はんこはクールな土産物 鎌倉で外国人観光客の購買急増、市も魅力PR

鎌倉市がフランス・ニース市の市長、副市長に贈ったはんこ

 鎌倉を訪れる外国人観光客に自分の名前が漢字やカタカナで彫られたはんこが人気を集めている。鎌倉市は姉妹都市のフランス・ニース市長に漢字の当て字で名前を彫ったはんこを贈呈して、はんこの魅力をPR。行政手続き上の押印を省略する「脱はんこ」の動きで苦境にある業界だが、日本の伝統文化を象徴する土産として海外に活路を見いだしている。

 鎌倉市御成町のはんこ店「鎌倉はんこ」では、昨年から来店する外国人が増えているという。人気は1万円から3万円ほどのはんこで、使う文字や書体、素材などを相談し、職人が製作している。

 来店予約した外国人は昨年65組だったが、今年は昨年の2倍近いペースで推移。予約せずに来店する人も多く、売り上げに占める割合は4倍近くにまでに増えた。アメリカやヨーロッパからの観光客に特に人気があるという。

 購入したはんこの使い方は手紙に署名として押したり、押印した紙を壁に貼ったりする人が多く、はんこ自体を飾る人もいる。

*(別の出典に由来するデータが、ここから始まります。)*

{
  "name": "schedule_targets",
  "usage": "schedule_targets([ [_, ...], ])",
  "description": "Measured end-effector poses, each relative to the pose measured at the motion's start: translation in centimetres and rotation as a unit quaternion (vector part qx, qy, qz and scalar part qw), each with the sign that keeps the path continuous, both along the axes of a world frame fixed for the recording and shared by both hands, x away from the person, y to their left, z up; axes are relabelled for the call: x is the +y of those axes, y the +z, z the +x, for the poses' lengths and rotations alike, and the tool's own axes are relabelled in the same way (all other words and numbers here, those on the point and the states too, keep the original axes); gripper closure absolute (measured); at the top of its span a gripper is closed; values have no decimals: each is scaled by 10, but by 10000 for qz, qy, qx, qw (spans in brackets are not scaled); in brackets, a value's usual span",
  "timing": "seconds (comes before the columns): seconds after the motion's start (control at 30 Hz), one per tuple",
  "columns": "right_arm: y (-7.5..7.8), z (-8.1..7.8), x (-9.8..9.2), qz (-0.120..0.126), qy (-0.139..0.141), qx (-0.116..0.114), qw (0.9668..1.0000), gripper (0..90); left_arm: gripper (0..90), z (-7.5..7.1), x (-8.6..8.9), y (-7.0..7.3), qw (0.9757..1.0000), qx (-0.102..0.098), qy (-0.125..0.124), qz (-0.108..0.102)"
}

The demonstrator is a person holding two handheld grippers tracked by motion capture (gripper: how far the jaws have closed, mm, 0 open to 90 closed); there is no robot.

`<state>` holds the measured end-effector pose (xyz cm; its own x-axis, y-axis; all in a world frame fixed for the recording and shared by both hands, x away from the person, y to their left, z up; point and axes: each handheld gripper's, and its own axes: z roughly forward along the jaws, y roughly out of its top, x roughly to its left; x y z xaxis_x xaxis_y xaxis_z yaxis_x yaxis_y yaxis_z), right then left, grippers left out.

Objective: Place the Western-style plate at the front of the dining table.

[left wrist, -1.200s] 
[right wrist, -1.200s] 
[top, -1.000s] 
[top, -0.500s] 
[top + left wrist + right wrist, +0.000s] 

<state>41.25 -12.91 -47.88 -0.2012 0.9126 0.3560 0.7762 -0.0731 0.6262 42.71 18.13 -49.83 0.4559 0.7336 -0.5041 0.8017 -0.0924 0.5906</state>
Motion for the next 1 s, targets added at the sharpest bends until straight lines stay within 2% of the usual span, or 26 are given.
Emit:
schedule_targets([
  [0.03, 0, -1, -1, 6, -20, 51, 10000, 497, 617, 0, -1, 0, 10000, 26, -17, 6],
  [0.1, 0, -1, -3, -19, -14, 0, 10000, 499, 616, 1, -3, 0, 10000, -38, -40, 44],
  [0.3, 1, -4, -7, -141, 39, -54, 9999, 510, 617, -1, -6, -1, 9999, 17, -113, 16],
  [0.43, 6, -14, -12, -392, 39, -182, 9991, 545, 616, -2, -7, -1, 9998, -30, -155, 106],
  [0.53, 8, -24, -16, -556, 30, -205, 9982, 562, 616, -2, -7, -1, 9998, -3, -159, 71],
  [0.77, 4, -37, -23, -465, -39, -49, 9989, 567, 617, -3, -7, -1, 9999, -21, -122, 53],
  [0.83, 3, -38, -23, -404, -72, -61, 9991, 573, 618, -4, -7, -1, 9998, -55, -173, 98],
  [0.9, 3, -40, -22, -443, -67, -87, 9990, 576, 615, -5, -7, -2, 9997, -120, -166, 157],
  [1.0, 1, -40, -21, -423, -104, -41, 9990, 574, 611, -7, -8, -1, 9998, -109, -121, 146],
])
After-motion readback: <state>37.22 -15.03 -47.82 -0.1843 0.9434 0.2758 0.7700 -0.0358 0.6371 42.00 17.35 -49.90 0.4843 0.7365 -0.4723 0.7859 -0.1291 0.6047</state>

 同店代表の月野允裕さん(44)によると「漢字やカタカナはクール」と感じている外国人が多く、自分の名前が刻まれたアート作品として人気があるという。はんこの歴史を知って来店する人もおり「日本を代表する文化の一つとして高く評価されている」と話す。日本人の誰もが自分のはんこを持ち、各種契約だけでなく結婚や離婚など人生の節目に使われていることに驚く外国人も多いという。